> [What the task asks]
Here is a listing, set out below; repeat its lines from the one with "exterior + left" to the last, both included, and leave out the pictures.

☆ ☆ ☆ ☆

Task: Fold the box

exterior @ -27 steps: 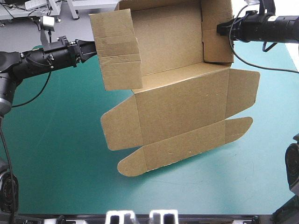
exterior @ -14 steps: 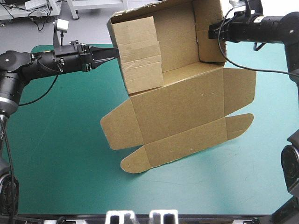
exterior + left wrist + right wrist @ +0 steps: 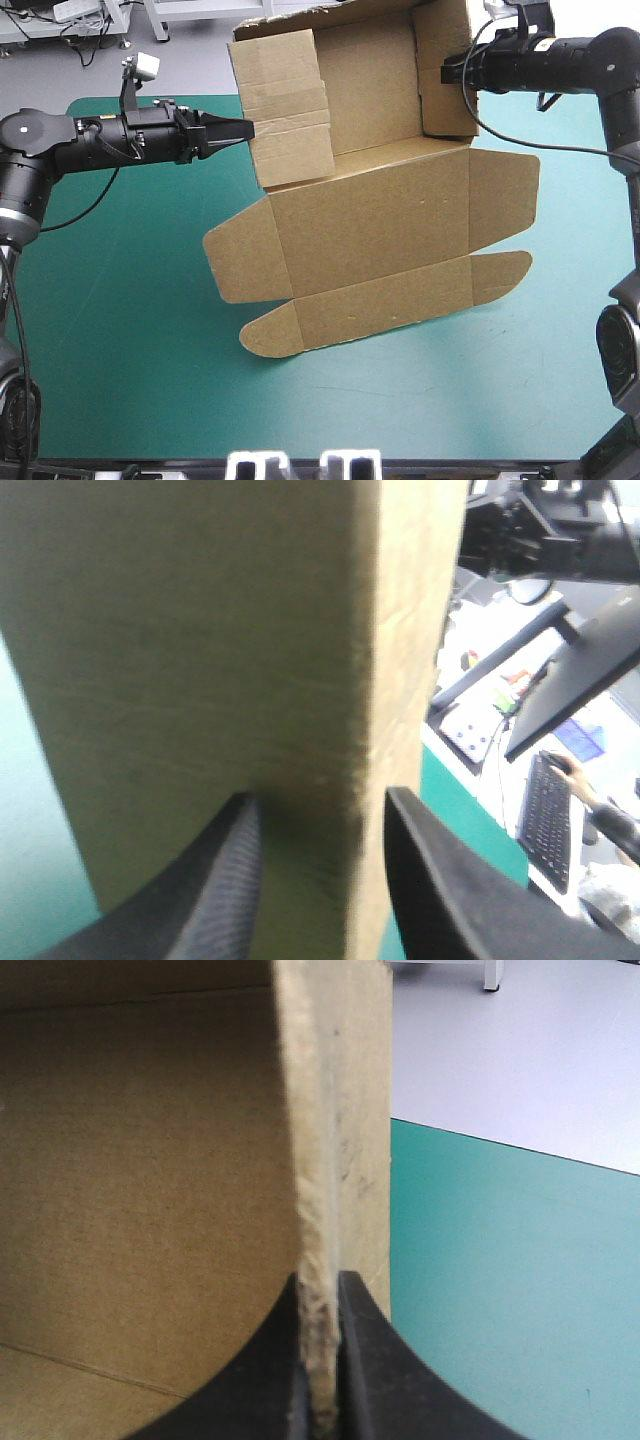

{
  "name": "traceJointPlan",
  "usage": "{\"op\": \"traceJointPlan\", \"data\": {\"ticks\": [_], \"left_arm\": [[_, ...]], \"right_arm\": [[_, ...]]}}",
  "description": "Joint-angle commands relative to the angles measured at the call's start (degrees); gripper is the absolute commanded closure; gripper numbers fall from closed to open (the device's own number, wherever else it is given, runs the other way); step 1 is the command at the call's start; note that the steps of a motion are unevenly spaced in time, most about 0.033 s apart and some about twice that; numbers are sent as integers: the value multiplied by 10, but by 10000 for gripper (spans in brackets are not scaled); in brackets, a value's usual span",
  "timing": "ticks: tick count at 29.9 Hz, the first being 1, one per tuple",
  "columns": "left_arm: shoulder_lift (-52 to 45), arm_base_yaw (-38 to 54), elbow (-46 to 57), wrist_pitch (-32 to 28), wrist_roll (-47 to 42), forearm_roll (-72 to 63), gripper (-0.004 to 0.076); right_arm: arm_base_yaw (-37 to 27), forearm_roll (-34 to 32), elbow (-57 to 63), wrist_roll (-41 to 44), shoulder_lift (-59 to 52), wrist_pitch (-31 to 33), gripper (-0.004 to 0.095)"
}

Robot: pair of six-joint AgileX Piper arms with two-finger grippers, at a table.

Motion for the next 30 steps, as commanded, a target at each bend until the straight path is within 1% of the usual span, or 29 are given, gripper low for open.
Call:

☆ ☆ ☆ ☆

> [Solution to the problem]
exterior + left wrist + right wrist @ +0 steps: 

{
  "name": "traceJointPlan",
  "usage": "{\"op\": \"traceJointPlan\", \"data\": {\"ticks\": [_], \"left_arm\": [[_, ...]], \"right_arm\": [[_, ...]]}}",
  "description": "Joint-angle commands relative to the angles measured at the call's start (degrees); gripper is the absolute commanded closure; gripper numbers fall from closed to open (the device's own number, wherever else it is given, runs the other way); step 1 is the command at the call's start; note that the steps of a motion are unevenly spaced in time, most about 0.033 s apart and some about twice that; numbers are sent as integers: the value multiplied by 10, but by 10000 for gripper (spans in brackets are not scaled); in brackets, a value's usual span",
  "timing": "ticks: tick count at 29.9 Hz, the first being 1, one per tuple",
  "columns": "left_arm: shoulder_lift (-52 to 45), arm_base_yaw (-38 to 54), elbow (-46 to 57), wrist_pitch (-32 to 28), wrist_roll (-47 to 42), forearm_roll (-72 to 63), gripper (-0.004 to 0.076); right_arm: arm_base_yaw (-37 to 27), forearm_roll (-34 to 32), elbow (-57 to 63), wrist_roll (-41 to 44), shoulder_lift (-59 to 52), wrist_pitch (-31 to 33), gripper (-0.004 to 0.095)"
}

Robot: pair of six-joint AgileX Piper arms with two-finger grippers, at a table.

Motion for the next 30 steps, as commanded, a target at each bend until the straight path is within 1% of the usual span, or 29 are given, gripper low for open.
Call:

No part of the exercise is left unanswered.